His active resignation wrought, in time, a heartfelt peace,
And though, in noble bosoms, love once lit can never cease,
He could walk and think of Mabel, and his pace would not increase.
Who say, when somewhat distanced from the heat and fiercer might,
`Love's brand burns us no longer; it is out,? use not their sight 
For ever and for ever we are lighted by the light:
And ere there be extinguish'd one minutest flame, love-fann'd,
The Pyramids of Egypt shall have no place in the land,
But as a nameless portion of its ever-shifting sand.
News came at last that Mabel was a widow; but, with this,
That all her dead Lord's wealth went first to her one child and his;
So she was not for Hubert, had she beckon'd him to bliss;
For Hubert felt, tho' Mabel might, like him, become resign'd
To poverty for Love's sake, she might never, like him, find
That poverty is plenty, peace, and freedom of the mind.
One morning, while he rested from his delving, spade in hand,
He thought of her and blest her, and he look'd about the land,
And he, and all he look'd at, seem'd to brighten and expand. 
The wind was newly risen; and the airy skies were rife
With fleets of sailing cloudlets, and the trees were all in strife,
Extravagantly triumphant at their newly gotten life.
Birds wrangled in the branches, with a trouble of sweet noise;
Even the conscious cuckoo, judging wisest to rejoice,
Shook round his `cuckoo, cuckoo,? as if careless of his voice.
But Hubert mused and marvell'd at the glory in his breast;
The first glow turn'd to passion, and he nursed it unexpress'd;
And glory gilding glory turn'd, at last, to sunny rest.
Then again he look'd around him, like an angel, and, behold,
The scene was changed; no cloudlets cross'd the serious blue, but, roll'd
Behind the distant hill-tops, gleam'd aërial hills of gold.
The wind too was abated, and the trees and birds were grown
As quiet as the cloud-banks; right above, the bright sun shone,
Down looking from the forehead of the giant sky alone.

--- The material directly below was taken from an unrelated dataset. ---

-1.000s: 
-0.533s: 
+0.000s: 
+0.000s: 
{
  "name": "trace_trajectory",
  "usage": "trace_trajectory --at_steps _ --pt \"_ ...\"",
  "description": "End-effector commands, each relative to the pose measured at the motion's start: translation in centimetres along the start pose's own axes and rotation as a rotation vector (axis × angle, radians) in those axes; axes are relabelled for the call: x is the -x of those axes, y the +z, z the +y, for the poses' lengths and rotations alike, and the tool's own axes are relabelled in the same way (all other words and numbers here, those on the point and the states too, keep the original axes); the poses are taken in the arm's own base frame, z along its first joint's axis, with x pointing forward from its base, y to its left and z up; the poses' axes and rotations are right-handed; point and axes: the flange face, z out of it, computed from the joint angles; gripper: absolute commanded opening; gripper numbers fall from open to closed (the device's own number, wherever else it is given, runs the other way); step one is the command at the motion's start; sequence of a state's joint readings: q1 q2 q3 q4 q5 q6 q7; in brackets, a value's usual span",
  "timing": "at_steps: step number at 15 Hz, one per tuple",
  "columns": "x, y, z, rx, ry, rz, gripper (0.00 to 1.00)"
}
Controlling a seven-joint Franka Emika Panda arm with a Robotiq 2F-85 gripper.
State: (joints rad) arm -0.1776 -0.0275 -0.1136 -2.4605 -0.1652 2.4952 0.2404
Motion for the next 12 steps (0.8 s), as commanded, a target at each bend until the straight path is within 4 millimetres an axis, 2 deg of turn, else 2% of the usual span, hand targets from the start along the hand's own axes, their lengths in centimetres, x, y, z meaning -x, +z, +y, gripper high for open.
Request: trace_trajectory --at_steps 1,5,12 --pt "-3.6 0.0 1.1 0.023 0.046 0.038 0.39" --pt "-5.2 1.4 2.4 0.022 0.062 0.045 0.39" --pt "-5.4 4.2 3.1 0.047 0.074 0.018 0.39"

Then the nightingale, awaken'd by the silence, shot a throng
Of notes into the sunshine: cautious first, then swift and strong;
Then he madly smote them round him, till the bright air throbb'd with song, 
And suddenly stopp'd singing, all amid his ecstasies:?
Myrtles rustle; what sees Hubert? sight is sceptic, but his knees
Bend to the Lady Mabel, as she blossoms from the trees.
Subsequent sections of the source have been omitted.